Take the records below and print them verbatim up to and including the line that carries "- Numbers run".
Entries shown below:
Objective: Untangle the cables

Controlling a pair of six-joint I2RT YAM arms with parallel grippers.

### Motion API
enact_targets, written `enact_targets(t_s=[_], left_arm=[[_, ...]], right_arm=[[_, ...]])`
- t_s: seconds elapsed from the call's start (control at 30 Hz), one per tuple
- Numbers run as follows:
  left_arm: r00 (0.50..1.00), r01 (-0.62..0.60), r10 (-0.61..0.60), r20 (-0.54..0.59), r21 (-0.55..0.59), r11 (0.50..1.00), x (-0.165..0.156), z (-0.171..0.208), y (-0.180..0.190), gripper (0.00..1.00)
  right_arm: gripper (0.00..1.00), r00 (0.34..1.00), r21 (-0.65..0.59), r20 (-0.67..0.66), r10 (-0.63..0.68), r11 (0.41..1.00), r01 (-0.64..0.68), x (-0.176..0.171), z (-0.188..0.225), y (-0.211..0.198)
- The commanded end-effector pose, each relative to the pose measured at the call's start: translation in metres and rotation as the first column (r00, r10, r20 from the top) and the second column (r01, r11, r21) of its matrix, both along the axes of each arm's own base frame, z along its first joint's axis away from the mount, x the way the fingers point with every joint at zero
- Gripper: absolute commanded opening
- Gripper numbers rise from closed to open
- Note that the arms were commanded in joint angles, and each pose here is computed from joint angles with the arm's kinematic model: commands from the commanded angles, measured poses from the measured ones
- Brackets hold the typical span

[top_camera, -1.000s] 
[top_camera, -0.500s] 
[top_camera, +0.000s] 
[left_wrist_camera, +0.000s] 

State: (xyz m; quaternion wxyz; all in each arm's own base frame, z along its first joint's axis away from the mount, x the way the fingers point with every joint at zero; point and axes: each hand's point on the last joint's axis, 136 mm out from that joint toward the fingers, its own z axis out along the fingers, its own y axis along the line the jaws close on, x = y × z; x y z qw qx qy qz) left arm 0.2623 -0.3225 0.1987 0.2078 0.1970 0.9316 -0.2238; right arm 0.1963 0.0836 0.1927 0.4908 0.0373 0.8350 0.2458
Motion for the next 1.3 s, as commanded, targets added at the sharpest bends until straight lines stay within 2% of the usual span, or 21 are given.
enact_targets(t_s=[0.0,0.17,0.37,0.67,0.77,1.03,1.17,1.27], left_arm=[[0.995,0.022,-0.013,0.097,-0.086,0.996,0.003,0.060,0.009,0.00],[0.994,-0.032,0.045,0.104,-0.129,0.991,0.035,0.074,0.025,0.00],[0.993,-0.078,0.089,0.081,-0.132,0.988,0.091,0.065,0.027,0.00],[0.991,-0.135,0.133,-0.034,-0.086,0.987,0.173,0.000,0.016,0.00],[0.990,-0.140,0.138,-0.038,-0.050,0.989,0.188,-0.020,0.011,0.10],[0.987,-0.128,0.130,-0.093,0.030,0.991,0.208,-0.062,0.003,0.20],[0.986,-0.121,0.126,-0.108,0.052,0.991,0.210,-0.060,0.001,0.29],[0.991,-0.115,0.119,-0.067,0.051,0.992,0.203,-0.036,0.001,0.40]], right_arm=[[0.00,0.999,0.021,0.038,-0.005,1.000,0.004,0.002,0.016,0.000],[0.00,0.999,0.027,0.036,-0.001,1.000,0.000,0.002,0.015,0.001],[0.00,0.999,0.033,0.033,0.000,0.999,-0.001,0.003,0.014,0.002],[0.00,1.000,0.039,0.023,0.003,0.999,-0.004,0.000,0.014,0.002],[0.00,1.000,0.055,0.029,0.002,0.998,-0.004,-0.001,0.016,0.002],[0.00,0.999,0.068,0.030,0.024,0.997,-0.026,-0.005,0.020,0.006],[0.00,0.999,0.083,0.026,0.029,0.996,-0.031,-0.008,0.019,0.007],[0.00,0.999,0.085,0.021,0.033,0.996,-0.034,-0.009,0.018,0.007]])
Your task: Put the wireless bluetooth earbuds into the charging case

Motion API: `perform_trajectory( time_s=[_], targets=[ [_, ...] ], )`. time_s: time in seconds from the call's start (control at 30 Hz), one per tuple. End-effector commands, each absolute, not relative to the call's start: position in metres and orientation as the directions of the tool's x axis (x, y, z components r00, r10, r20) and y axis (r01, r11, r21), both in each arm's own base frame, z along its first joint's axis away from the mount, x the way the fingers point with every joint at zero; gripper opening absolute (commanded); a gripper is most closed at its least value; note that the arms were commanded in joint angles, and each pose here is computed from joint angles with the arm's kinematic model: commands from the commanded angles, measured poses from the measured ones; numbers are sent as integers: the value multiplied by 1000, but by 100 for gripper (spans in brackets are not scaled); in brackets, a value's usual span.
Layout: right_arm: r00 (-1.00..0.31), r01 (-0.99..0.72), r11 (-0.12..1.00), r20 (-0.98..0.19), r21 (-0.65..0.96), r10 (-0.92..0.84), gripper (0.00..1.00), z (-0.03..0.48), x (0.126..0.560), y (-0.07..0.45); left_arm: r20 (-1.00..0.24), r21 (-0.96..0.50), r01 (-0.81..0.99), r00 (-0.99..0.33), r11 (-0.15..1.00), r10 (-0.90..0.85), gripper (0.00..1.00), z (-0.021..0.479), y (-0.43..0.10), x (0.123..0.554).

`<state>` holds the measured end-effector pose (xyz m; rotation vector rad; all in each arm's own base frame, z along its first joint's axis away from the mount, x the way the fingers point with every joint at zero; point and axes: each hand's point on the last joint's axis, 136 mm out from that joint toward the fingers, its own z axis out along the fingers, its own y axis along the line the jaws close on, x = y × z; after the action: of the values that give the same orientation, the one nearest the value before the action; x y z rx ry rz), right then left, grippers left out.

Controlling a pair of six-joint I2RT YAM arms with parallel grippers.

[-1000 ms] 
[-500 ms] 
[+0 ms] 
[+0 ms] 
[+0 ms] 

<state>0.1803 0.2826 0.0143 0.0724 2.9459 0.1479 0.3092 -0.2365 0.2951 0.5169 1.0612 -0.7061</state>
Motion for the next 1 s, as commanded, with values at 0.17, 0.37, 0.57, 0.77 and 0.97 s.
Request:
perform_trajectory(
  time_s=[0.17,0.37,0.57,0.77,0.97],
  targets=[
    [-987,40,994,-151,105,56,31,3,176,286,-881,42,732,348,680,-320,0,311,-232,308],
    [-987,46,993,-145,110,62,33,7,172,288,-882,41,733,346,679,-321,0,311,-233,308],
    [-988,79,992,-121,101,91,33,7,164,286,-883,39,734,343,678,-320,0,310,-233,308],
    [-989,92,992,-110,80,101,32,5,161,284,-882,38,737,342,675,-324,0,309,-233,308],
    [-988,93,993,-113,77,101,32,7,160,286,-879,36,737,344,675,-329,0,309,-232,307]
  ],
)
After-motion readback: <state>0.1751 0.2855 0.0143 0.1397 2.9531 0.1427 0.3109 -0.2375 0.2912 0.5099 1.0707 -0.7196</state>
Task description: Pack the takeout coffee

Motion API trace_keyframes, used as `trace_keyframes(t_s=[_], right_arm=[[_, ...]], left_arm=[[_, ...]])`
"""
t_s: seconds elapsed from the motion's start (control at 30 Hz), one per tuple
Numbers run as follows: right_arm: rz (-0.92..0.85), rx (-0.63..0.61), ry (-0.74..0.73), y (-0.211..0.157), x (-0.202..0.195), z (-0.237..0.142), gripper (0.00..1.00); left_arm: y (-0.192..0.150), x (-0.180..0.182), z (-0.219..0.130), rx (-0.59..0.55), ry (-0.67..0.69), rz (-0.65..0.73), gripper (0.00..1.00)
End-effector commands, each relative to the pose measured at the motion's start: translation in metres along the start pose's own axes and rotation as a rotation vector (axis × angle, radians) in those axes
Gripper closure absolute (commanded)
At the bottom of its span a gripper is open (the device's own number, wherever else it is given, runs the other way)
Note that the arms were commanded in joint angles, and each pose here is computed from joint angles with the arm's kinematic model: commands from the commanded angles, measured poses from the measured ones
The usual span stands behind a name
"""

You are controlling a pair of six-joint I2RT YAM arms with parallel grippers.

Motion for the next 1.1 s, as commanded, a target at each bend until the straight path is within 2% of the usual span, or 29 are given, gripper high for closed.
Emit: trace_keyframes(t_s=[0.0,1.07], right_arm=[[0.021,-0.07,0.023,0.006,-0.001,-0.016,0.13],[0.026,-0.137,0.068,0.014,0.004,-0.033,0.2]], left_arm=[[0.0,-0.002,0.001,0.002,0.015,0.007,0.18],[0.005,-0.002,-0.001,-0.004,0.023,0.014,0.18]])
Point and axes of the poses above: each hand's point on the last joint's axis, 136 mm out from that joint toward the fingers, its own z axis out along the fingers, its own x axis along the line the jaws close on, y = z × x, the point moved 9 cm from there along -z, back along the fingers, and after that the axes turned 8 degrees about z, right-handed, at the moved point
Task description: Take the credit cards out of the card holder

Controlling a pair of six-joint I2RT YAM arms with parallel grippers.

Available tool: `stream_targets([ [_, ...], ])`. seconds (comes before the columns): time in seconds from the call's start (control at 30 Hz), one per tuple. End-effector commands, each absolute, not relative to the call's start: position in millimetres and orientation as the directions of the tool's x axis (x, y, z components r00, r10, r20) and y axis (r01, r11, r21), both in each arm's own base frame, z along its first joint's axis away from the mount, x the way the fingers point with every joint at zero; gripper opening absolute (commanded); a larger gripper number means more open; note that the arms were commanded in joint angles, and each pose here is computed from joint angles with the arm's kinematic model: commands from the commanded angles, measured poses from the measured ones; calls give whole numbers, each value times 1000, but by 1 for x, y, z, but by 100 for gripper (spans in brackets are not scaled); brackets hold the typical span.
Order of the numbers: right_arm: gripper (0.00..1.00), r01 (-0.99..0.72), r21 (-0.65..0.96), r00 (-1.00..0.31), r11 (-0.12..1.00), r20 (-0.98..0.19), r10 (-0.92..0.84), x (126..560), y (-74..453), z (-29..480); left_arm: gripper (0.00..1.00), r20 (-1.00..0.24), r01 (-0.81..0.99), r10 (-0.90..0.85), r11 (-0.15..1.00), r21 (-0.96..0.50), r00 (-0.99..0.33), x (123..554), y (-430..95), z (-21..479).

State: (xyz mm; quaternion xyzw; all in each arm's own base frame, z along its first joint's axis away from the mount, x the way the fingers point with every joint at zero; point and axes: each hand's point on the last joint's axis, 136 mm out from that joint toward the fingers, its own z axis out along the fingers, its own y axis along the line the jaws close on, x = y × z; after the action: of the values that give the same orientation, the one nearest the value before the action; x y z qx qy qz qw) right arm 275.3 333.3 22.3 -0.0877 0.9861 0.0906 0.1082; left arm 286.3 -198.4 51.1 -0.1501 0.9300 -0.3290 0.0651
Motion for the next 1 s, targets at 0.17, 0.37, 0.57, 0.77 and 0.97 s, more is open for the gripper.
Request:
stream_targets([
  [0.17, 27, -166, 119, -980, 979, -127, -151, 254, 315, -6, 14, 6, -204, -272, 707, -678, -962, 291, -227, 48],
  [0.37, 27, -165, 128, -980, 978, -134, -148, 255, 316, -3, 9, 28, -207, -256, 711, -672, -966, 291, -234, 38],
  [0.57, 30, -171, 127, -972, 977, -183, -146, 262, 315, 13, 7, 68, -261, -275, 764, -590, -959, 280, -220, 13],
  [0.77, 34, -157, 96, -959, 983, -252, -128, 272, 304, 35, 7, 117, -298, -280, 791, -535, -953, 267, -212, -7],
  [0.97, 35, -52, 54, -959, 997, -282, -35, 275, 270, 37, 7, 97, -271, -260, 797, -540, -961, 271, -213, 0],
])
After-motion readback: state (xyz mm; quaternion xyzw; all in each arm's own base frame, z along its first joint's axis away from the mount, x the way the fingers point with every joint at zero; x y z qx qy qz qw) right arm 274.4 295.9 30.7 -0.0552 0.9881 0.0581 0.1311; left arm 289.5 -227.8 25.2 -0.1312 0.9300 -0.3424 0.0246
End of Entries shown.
> Response:
Objective: Untangle the cables

Controlling a pair of six-joint I2RT YAM arms with parallel grippers.

### Motion API
enact_targets, written `enact_targets(t_s=[_], left_arm=[[_, ...]], right_arm=[[_, ...]])`
- t_s: seconds elapsed from the call's start (control at 30 Hz), one per tuple
- Numbers run as follows:

No other output is expected for this exercise.